Module containing some functions used in post-processing of the results.

`is_regularly_spaced(array, tolerance=0.01, return_delta=True)`

Determines whether an input array is regularly spaced, within some (absolute) tolerance.

Gets the large differences (defined by tolerance) in the array, and sees whether all of them are within 5% of one another.

Parameters:

Name	Type	Description	Default
`array`	`ndarray`	Input array to be analysed.	required
`tolerance`	`float`	Absolute value above which the difference between values is considered significant. Defaults to 0.01.	`0.01`
`return_delta`	`bool`	Whether to return the value of the regular grid spacing. Defaults to True.	`True`

Returns:

Type	Description
`bool`	Whether the grid is regularly spaced.
`float`	The value of the regular grid spacing.

Source code in src/pyelq/support_functions/post_processing.py

def is_regularly_spaced(array: np.ndarray, tolerance: float = 0.01, return_delta: bool = True):
    """Determines whether an input array is regularly spaced, within some (absolute) tolerance.

    Gets the large differences (defined by tolerance) in the array, and sees whether all of them are within 5% of one
    another.

    Args:
        array (np.ndarray): Input array to be analysed.
        tolerance (float, optional): Absolute value above which the difference between values is considered significant.
            Defaults to 0.01.
        return_delta (bool, optional): Whether to return the value of the regular grid spacing. Defaults to True.

    Returns:
        (bool): Whether the grid is regularly spaced.
        (float): The value of the regular grid spacing.

    """
    unique_vals = np.unique(array)
    diff_unique_vals = np.diff(unique_vals)
    diff_big = diff_unique_vals[diff_unique_vals > tolerance]

    boolean = np.all([np.isclose(diff_big[i], diff_big[i + 1], rtol=0.05) for i in range(len(diff_big) - 1)])

    if return_delta:
        return boolean, np.mean(diff_big)

    return boolean, None

`calculate_rectangular_statistics(emission_rates, source_locations, bin_size_x=1, bin_size_y=1, burn_in=0, normalized_count_limit=0.005)`

Function which aggregates the pyELQ results into rectangular bins and outputs the related summary statistics.
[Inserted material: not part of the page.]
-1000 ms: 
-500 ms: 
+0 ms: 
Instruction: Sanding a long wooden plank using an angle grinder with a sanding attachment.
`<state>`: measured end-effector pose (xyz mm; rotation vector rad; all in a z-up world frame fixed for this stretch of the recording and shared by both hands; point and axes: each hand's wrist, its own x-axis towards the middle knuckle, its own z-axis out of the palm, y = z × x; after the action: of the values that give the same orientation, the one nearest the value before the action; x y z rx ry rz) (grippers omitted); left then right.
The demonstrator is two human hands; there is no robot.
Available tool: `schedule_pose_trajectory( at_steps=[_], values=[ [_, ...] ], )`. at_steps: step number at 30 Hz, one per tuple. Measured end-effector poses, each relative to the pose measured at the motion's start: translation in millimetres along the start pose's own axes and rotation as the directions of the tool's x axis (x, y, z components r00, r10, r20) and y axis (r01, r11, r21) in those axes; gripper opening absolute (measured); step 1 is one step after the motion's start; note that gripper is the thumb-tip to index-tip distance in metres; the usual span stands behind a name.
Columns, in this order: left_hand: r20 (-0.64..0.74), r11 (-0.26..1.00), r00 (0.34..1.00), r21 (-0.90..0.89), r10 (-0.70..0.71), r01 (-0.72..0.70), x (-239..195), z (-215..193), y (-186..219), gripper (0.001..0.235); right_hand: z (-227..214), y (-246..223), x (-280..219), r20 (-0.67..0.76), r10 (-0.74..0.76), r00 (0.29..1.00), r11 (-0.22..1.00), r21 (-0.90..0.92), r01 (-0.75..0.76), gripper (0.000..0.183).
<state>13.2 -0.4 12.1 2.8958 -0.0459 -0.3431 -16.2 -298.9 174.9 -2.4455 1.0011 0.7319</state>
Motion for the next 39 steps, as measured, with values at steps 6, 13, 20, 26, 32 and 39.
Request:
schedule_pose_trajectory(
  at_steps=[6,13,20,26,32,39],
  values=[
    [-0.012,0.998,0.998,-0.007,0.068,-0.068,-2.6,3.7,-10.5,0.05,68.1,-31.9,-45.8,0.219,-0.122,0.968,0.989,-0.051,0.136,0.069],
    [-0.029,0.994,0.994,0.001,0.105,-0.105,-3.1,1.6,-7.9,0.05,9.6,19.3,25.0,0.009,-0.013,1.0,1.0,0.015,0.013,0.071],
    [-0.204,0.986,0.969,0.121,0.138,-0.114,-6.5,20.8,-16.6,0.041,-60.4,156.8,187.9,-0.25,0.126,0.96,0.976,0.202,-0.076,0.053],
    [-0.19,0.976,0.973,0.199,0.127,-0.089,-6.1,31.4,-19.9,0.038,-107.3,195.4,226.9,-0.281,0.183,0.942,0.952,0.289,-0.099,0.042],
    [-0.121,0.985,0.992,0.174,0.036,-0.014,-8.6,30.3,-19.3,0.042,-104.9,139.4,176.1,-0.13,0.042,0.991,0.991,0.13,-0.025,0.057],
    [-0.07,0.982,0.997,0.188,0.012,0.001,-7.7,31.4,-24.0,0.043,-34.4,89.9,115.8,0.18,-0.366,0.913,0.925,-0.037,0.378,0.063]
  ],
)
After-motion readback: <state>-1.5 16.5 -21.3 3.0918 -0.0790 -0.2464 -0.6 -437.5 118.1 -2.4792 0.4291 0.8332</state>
The function creates a pixel grid (binning) in East-North coordinates based on the bin_size_x and bin_size_y parameters. For each bin both a count as well as a weighted sum of the emission rate estimates is calculated. The count is normalized by the number of iterations used in the MCMC and a boolean array is created which indicates if the count is above a certain threshold. Connected pixels where the count is above this threshold are considered to be a single blob/source and emission estimates per blob are summed over all pixels in the blob. The function then calculates the summary statistics for each blob of estimates which are connected pixels. The summary statistics include the median and IQR of the emission rate estimates, the mean location of the blob and the likelihood of the blob.

Parameters:

Name	Type	Description	Default
`emission_rates`	`ndarray`	and array of shape (number_of_sources, number_of_iterations)	required
`source_locations`	`ENU`	An object containing the east, north, and up coordinates of source locations,	required
`bin_size_x`	`float`	Size of the bins in the x-direction. Defaults to 1.	`1`
`bin_size_y`	`float`	Size of the bins in the y-direction. Defaults to 1.	`1`
`burn_in`	`int`	Number of burn-in iterations used in the MCMC. Defaults to 0.	`0`
`normalized_count_limit`	`float`	Threshold for the normalized count to be considered a blob.	`0.005`

Returns:

Name	Type	Description
`result_weighted`	`ndarray`	Weighted sum of the emission rate estimates in each bin.
`overall_count`	`ndarray`	Count of the number of estimates in each bin.
`normalized_count`	`ndarray`	Normalized count of the number of estimates in each bin.
`count_boolean`	`ndarray`	Boolean array which indicates if likelihood of pixel is over threshold.
`edges_result`	`list`	Centers of the pixels in the x and y direction.
`summary_result`	`DataFrame`	Summary statistics for each blob of estimates.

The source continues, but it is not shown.